La mujer se sentó en la cama.
–¡Me gustaba tanto! No sé por qué lo quería tanto. Me gustaba ese
pobre gatito. No debe resultar agradable ser un pobre minino bajo la
lluvia.
George se puso a leer de nuevo. Su mujer se sentó frente al espejo
del tocador y empezó a mirarse con el espejo de mano. Se estudió el
perfil, primero de un lado y después del otro, y por último se fijó en
la nuca y en el cuello.
–¿No te parece que me convendría dejarme crecer el pelo? –le preguntó, volviendo a mirarse de perfil.
George levantó la vista y vio la nuca de su mujer, rapada como la de un muchacho.
–A mí me gusta como está.
–¡Estoy cansada de llevarlo tan corto! Ya estoy harta de parecer siempre un muchacho.
George cambió de posición en la cama. No le había quitado la mirada de encima desde que ella empezó a hablar.
–¡Caramba! Si estás muy bonita – dijo.
La mujer dejó el espejo sobre el tocador y se fue a mirar por la ventana. Anochecía ya.

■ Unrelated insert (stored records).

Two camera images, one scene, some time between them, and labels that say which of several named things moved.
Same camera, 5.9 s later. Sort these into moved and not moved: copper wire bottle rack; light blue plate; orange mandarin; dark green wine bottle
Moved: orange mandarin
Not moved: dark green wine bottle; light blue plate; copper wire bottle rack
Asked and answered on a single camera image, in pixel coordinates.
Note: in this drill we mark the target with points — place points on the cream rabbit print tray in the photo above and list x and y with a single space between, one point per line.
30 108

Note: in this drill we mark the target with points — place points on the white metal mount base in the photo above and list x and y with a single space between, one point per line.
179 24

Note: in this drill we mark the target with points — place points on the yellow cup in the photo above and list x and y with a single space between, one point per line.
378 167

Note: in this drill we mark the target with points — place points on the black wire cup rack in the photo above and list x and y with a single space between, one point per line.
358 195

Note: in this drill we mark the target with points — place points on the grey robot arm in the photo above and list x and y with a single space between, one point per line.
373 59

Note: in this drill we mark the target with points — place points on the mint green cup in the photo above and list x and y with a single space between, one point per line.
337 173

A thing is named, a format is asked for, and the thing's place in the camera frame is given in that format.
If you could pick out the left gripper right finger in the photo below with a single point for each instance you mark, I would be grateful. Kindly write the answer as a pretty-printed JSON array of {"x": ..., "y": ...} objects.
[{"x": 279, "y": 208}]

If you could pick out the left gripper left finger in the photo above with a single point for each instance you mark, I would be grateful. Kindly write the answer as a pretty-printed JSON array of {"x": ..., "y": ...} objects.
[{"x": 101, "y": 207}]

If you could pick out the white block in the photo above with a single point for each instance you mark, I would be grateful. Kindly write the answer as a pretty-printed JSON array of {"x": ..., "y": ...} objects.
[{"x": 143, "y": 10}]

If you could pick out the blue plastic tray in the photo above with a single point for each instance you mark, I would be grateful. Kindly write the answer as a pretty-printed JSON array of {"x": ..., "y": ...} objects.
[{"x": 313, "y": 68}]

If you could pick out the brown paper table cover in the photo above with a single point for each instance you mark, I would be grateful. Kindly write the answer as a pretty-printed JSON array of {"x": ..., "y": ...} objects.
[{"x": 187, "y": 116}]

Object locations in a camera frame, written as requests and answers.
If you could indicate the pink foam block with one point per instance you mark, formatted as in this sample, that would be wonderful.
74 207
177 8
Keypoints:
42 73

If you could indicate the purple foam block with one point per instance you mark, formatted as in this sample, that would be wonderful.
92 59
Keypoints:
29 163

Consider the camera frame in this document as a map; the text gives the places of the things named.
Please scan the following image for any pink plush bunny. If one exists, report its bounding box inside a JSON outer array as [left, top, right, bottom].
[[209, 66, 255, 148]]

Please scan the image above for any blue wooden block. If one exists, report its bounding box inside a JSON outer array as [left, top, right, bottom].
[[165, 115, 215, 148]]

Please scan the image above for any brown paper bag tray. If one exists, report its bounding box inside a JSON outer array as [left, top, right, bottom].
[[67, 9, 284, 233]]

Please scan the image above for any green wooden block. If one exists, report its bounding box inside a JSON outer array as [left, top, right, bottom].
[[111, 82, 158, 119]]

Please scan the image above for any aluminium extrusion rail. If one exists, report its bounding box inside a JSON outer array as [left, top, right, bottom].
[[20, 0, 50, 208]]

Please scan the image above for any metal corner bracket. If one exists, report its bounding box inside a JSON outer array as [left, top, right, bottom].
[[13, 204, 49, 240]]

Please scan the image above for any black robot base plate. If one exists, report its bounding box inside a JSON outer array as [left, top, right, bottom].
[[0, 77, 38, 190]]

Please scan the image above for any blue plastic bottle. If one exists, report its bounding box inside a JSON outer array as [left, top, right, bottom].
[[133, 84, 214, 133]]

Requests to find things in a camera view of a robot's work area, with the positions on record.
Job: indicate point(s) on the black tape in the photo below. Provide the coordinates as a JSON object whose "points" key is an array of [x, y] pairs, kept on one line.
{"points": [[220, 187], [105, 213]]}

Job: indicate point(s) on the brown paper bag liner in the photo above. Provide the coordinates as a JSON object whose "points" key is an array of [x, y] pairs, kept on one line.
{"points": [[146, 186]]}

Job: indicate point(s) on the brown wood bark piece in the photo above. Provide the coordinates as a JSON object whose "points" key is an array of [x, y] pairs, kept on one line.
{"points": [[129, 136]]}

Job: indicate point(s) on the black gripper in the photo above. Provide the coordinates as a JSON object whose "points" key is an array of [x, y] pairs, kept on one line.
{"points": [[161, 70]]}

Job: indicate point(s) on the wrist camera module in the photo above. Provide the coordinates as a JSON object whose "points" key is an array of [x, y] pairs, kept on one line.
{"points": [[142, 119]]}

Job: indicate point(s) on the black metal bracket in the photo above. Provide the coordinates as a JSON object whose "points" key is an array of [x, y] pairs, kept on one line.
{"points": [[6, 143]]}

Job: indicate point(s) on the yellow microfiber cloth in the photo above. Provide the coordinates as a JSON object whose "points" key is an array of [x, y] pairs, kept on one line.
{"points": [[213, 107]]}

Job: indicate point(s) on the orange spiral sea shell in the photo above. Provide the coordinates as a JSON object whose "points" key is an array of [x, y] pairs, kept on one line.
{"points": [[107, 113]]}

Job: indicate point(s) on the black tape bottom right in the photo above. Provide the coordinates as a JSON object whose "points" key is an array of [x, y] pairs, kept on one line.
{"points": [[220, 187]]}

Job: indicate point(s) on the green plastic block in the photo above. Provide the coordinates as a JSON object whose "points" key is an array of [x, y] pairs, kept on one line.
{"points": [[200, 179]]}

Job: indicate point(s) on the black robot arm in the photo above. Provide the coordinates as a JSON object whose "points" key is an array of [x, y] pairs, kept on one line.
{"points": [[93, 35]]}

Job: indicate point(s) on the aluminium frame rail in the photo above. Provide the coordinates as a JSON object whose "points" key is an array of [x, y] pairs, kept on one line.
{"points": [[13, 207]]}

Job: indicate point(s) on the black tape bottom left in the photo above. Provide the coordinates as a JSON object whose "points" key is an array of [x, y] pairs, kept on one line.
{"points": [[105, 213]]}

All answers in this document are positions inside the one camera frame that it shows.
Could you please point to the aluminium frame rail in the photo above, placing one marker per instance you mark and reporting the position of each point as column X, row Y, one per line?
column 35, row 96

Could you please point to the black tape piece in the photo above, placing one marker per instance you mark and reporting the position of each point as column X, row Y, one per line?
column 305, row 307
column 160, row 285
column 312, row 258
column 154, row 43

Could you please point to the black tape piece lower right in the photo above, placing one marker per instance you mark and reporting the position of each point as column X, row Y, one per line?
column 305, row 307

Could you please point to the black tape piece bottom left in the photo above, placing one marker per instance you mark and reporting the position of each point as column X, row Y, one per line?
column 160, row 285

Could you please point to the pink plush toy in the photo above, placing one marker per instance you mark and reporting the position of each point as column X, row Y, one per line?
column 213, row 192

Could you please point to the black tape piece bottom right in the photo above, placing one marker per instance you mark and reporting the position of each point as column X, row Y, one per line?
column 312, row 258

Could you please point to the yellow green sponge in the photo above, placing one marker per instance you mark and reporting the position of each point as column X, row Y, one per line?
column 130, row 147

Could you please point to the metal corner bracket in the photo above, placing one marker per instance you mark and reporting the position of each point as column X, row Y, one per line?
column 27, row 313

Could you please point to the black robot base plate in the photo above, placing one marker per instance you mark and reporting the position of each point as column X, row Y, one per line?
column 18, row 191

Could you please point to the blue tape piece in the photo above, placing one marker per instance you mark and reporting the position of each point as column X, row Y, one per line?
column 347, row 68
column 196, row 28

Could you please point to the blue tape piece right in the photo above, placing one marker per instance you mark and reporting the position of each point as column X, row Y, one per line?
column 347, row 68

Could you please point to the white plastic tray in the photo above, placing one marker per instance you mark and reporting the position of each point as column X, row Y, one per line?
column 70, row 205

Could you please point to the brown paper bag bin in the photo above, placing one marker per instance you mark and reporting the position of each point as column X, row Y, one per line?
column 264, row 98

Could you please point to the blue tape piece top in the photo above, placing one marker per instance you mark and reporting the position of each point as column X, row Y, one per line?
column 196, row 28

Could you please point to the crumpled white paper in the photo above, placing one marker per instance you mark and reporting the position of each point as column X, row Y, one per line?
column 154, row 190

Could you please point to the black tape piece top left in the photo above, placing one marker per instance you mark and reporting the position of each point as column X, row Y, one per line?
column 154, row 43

–Quisiera tener el pelo más largo, para poder hacerme moño. Estoy
cansada de sentir la nuca desnuda cada vez que me la toco. Y también
quisiera tener un gatito que se acostara en mi falda y ronroneara cuando
yo lo acariciara.
–¿Sí? –dijo George.
–Y además, quiero comer en una mesa con velas y con mi propia
vajilla. Y quiero que sea primavera y cepillarme el cabello frente al
espejo, tener un gatito y algunos vestidos nuevos. Quisiera tener todo
eso.
–¡Oh! ¿Por qué no te callas y lees algo? –dijo George, reanudando su lectura.
Su mujer miraba desde la ventana. Ya era de noche y todavía llovía a través de las palmeras.
–De todos modos, quiero un gato –dijo–. Quiero un gato. Quiero un
gato. Ahora mismo. Si no puedo tener el pelo largo ni divertirme, por lo
menos necesito un gato.
George no la escuchaba. Estaba leyendo su libro. Desde la ventana,
ella vio que la luz se había encendido en la plaza. Alguien llamó a la
puerta.
–Avanti –dijo George, mirando por encima del libro. En la puerta
estaba la sirvienta. Traía un gran gato de color de carey que pugnaba
por zafarse de los brazos que lo sujetaban.
–Con permiso –dijo la muchacha– el padrone me encargó que trajera esto para la signora.